What the exercise asks
The required output is the complete listing, copied word for word.
Collected material: Begin
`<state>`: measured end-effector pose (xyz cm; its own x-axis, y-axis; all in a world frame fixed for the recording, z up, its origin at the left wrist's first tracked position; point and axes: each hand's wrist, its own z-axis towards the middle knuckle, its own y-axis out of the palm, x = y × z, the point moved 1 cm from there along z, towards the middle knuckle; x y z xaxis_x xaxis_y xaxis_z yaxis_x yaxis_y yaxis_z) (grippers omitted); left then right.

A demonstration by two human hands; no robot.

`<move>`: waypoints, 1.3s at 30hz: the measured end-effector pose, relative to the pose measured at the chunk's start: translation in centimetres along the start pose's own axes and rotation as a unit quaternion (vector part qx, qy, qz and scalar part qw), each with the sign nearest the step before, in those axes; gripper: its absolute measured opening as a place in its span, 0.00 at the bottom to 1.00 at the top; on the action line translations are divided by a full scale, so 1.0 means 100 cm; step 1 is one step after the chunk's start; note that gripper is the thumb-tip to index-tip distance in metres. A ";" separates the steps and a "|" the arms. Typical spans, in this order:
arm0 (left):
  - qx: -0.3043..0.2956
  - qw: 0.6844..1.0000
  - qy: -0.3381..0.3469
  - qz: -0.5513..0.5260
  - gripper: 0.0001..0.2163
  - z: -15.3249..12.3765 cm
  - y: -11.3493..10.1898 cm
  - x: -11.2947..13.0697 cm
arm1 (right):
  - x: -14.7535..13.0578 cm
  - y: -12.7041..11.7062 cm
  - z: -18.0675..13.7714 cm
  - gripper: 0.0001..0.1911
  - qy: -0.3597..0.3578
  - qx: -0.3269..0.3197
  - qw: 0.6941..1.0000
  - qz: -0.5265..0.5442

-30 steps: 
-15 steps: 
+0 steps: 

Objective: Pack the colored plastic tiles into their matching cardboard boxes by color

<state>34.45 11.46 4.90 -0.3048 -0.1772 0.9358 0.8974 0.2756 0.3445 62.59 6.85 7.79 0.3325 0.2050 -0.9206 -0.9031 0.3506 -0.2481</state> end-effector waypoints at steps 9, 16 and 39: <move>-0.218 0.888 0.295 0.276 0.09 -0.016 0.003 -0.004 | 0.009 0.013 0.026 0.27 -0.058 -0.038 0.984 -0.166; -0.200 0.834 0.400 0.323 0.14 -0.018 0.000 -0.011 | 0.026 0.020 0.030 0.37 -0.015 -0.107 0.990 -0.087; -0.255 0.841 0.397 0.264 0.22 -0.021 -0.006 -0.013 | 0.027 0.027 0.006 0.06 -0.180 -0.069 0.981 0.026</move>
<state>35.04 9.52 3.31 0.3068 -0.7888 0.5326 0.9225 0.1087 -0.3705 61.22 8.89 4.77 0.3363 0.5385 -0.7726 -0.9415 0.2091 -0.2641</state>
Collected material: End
Problem solution
`<state>`: measured end-effector pose (xyz cm; its own x-axis, y-axis; all in a world frame fixed for the recording, z up, its origin at the left wrist's first tracked position; point and axes: each hand's wrist, its own z-axis towards the middle knuckle, its own y-axis out of the palm, x = y × z, the point moved 1 cm from there along z, towards the middle knuckle; x y z xaxis_x xaxis_y xaxis_z yaxis_x yaxis_y yaxis_z) (grippers omitted); left then right.

A demonstration by two human hands; no robot.

`<move>`: waypoints, 1.3s at 30hz: the measured end-effector pose, relative to the pose measured at the chunk's start: translation in centimetres along the start pose's own axes and rotation as a unit quaternion (vector part qx, qy, qz and scalar part qw), each with the sign nearest the step before, in those axes; gripper: its absolute measured opening as a place in its span, 0.00 at the bottom to 1.00 at the top; on the action line translations are divided by a full scale, so 1.0 means 100 cm; step 1 is one step after the chunk's start; note that gripper is the thumb-tip to index-tip distance in metres. A ";" separates the steps and a "|" the arms. Typical spans, in this order:
arm0 (left):
  - qx: -0.3043..0.2956
  - qw: 0.6844..1.0000
  - qy: -0.3381..0.3469
  - qz: -0.5513..0.5260
  - gripper: 0.0001..0.2163
  - z: -15.3249..12.3765 cm
  - y: -11.3493..10.1898 cm
  - x: -11.2947..13.0697 cm
arm1 (right):
  - x: -14.7535..13.0578 cm
  - y: -12.7041..11.7062 cm
  - z: -18.0675..13.7714 cm
  - gripper: 0.0001..0.1911
  - qy: -0.3597..0.3578
  - qx: -0.3269..0.3197
  - qw: 0.6941..1.0000
  - qz: -0.5265..0.5442

-30 steps: 
-15 steps: 
+0 steps: 

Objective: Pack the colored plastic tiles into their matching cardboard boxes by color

<state>34.45 11.46 4.90 -0.3048 -0.1772 0.9358 0.8974 0.2756 0.3445 62.59 6.85 7.79 0.3325 0.2050 -0.9206 -0.9031 0.3506 -0.2481</state> end-effector waypoints at steps 9, 16 and 39: <move>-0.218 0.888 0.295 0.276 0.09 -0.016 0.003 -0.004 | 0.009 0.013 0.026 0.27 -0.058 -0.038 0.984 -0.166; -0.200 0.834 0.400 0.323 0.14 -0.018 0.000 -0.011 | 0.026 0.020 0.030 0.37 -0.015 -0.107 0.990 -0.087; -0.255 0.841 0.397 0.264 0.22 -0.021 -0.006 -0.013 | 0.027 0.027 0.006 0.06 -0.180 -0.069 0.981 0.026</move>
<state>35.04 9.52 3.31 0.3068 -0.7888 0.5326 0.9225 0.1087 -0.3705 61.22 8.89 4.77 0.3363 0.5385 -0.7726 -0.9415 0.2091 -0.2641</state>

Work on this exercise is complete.